South-Western College Publishing - Economics  
How Fast Will the Dollar Fall?
Subject Declining Dollar
Topic International Finance
Key Words

Budget Deficit, Declining Dollar, Exchange Rates and Foreign Investment

News Story

The U.S. deficit is increasingly being financed by foreign investors willing to take advantage of the higher interest rates offered by Treasury securities. This changing scenario is causing economists to debate whether America's foreign indebtedness could lead to a severe decline in the dollar and a world financial crisis.

Some analysts see no worry at all. Federal Reserve Bank Chairman Alan Greenspan believes that world financial markets are so awash in money that the U.S. can borrow much more than seemed likely in the past. He agrees that the dollar may fall further, but claims that this fall in value will be gradual.

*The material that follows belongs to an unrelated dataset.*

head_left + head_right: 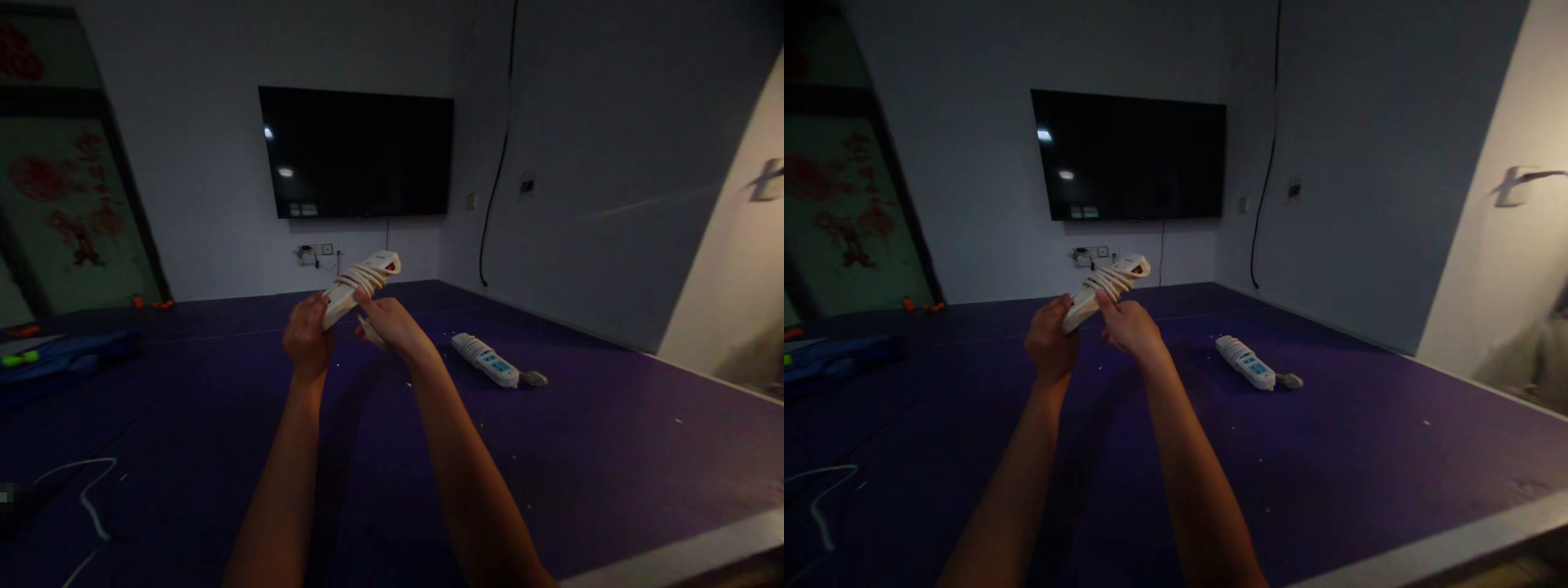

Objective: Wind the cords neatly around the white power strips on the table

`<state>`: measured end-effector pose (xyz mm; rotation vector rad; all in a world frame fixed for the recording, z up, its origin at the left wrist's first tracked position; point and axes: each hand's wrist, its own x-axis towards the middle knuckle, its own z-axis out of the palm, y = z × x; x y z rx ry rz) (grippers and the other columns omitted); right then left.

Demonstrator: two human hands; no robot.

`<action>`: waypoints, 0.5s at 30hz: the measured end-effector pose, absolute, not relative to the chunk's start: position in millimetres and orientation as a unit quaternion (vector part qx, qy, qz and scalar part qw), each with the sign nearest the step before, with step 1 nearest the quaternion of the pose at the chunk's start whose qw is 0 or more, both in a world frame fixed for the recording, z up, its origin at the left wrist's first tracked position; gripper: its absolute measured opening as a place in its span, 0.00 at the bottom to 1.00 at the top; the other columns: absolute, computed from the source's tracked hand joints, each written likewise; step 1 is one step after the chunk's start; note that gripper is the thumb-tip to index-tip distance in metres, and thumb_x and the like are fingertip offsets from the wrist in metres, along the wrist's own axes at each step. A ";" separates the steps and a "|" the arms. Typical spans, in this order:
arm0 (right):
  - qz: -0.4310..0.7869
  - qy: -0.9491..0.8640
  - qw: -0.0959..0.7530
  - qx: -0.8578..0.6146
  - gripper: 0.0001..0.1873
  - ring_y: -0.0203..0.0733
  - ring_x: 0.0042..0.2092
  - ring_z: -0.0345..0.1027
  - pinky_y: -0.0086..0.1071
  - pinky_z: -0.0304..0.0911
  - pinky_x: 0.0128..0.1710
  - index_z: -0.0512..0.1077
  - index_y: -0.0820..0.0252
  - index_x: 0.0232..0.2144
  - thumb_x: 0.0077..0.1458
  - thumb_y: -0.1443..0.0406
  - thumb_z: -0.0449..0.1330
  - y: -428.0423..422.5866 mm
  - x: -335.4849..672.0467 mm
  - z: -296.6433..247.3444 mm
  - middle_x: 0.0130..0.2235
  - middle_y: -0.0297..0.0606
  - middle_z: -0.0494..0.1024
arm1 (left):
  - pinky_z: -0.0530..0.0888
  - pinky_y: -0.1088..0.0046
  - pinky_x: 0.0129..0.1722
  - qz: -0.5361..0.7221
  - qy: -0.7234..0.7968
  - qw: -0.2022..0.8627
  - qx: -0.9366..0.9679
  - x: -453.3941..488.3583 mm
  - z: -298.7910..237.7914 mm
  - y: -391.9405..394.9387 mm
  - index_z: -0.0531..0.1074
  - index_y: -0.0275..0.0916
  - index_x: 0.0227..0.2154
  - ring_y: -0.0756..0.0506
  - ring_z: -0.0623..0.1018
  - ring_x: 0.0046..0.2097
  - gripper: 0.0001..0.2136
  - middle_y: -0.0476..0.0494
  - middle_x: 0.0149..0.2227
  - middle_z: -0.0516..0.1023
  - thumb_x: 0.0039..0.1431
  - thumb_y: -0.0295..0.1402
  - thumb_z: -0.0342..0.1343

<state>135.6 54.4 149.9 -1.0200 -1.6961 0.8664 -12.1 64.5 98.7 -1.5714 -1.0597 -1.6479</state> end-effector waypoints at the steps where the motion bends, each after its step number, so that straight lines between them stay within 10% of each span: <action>1: 0.343 -0.697 0.467 -0.423 0.34 0.32 0.15 0.59 0.26 0.52 0.16 0.69 0.63 0.17 0.46 0.37 0.50 57.0 136.4 148.8 0.15 0.37 0.70 | 0.66 0.62 0.50 -0.621 -0.403 0.311 -0.596 -13.2 96.1 66.5 0.73 0.40 0.41 0.42 0.73 0.49 0.11 0.37 0.46 0.76 0.57 0.28 0.49; 15: 0.334 -0.650 0.560 -0.391 0.30 0.34 0.20 0.64 0.25 0.53 0.18 0.74 0.61 0.30 0.45 0.40 0.55 50.7 140.2 153.5 0.15 0.34 0.70 | 0.62 0.57 0.56 -0.666 -0.354 0.265 -0.601 -20.0 88.7 70.8 0.73 0.45 0.45 0.41 0.68 0.54 0.16 0.40 0.51 0.73 0.52 0.27 0.54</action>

He argues that this gradual decline will benefit the U.S. economy by reducing American trade deficits as exports become cheaper and imports more expensive.

The Bush administration does not seem to be worried either. "Productivity has been remarkably high in the last few years," said deputy Treasury secretary John Taylor, "Foreigners want to invest in the United States."

Another school of thought cites the willingness of foreign governments like China and Japan to finance American borrowing. In these cases, the money is not coming from private investors but from foreign governments. Their goal is not necessarily profits, but on stabilizing exchange rates to keep their own exports from becoming more expensive.

A final school of thought includes International Monetary Fund officials. They worry that a collapse in the value of the dollar in global financial markets would send shock waves throughout the world economy. Such a collapse would severely affect Europe and Asia because they rely heavily on exports to the U.S. to fuel their own economic growth.

"There is a school of thought that the U.S. can keep borrowing forever," said Kenneth S. Rogoff, professor of economics at Harvard University and former chief economist at the I.M.F. "But if you add up all the excess saving being thrown out by the surplus countries, from China to Germany, the United States is soaking up three-quarters of it right now."

In the end, the level of the American dollar's decline will depend on all these factors. Neither Alan Greenspan nor the Bush administration are currently concerned. For Mr. Rogoff and the I.M.F., it is not a question of whether the dollar declines, but one of how soon and how far it will go. In the meantime, economists worldwide will continue to debate the outcome.

(Updated January, 2005)

Questions
1.

Discuss how the falling value of the dollar results in higher exports to foreign economies.

2. Discuss the economics behind Greenspan's contention that the U.S. can borrow at higher levels now than they could in the past.
3. Why do China and Japan want to buy U.S. treasury securities?
Source Edmund Andrews, "The Dollar Is Down, but Should Anyone Care?" New York Times Online, November 16, 2004.